Former Clarkson Coach, Current Charlotte Checkers (AHL) Head Coach
Dave Starman of CBS-Sports brought this name up yesterday in a tweet and on Ken Schott’s, Slapschotts’s, radio show.I really had to think about it, actually, but I have decided to include him. He has a great resume, but I am not sure he would come back to the college game. Although, at 59, it may be enticing to get closer to home approaching retirement. His wife is also a judge in Massena, NY area, so it wouldn’t be far fetched to think he would consider it. With the success he has had at every level, if he is interested, he should definitely be considered a favorite.
In recent years, another AHL head coach, Mike Havilland, has come back to coach the college game. He coaches at Colorado College.

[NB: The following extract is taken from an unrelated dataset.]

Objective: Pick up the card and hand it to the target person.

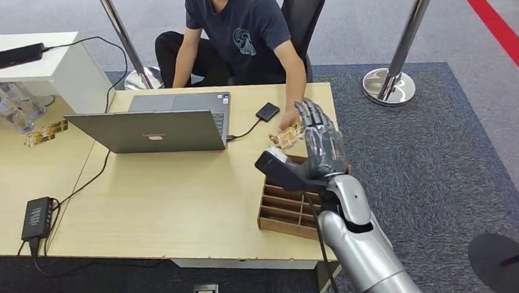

Morris’ local roots would be a big plus and he was also an assistant at SLU for three seasons in the mid-80’s before leading Clarkson to its glory days. At Clarkson, Morris had a 306-156-42 record, led the Golden Knights to a frozen four and nine NCAA tournaments in 14 seasons. As if the SLU/Clarkson rivalry needed any more bad blood, this might just give it an extra edge.
This could be one of many names that could surface in the coming weeks, but then again it could possibly come with baggage if he is chosen; his ending at Clarkson was interesting at best. I would read this piece from editor, Adam Wodon, to get an idea how it ended. If anyone knows how to recruit in the North Country, it would be Morris. The more I think about this one, the more I think it is more than a remote possibility.
Current Clarkson Womens Coach, SLU alum
Although I think this one is unlikely, there is no denying what Desrosiers has done at Clarkson with the women’s hockey program. He was the co-head coach there with his wife, Shannon, for six years and the last two he has taken on full responsibility of that program. Under his tutelage, the Golden Knights are 188-84-35. Although he played professionally and four years at SLU, Desrosiers has never coached in a mens’ program. Whether or not Desrosiers would leave what he built at Clarkson is probably up in the air. I will say this one is probably unlikely.
One other name I have heard thrown around is George Roll, who much like Morris had a rocky ending at Clarkson. Roll is currently coach of Division III Nazareth. He might be a long shot, but who knows. He had some success at Clarkson, until his ending there. Paul Pearl is also a name that pops up in all these coaching searches these days. The Harvard Associate coach left Holy Cross a couple years back and took a demotion in the process, going from Head Coach to associate coach. I just can’t see him going to the North Country.
Whatever SLU does, there will be options. It is a great job, with a great old barn and at the moment the program is heading in the right direction. The opportunity for quick success was left by Carvel.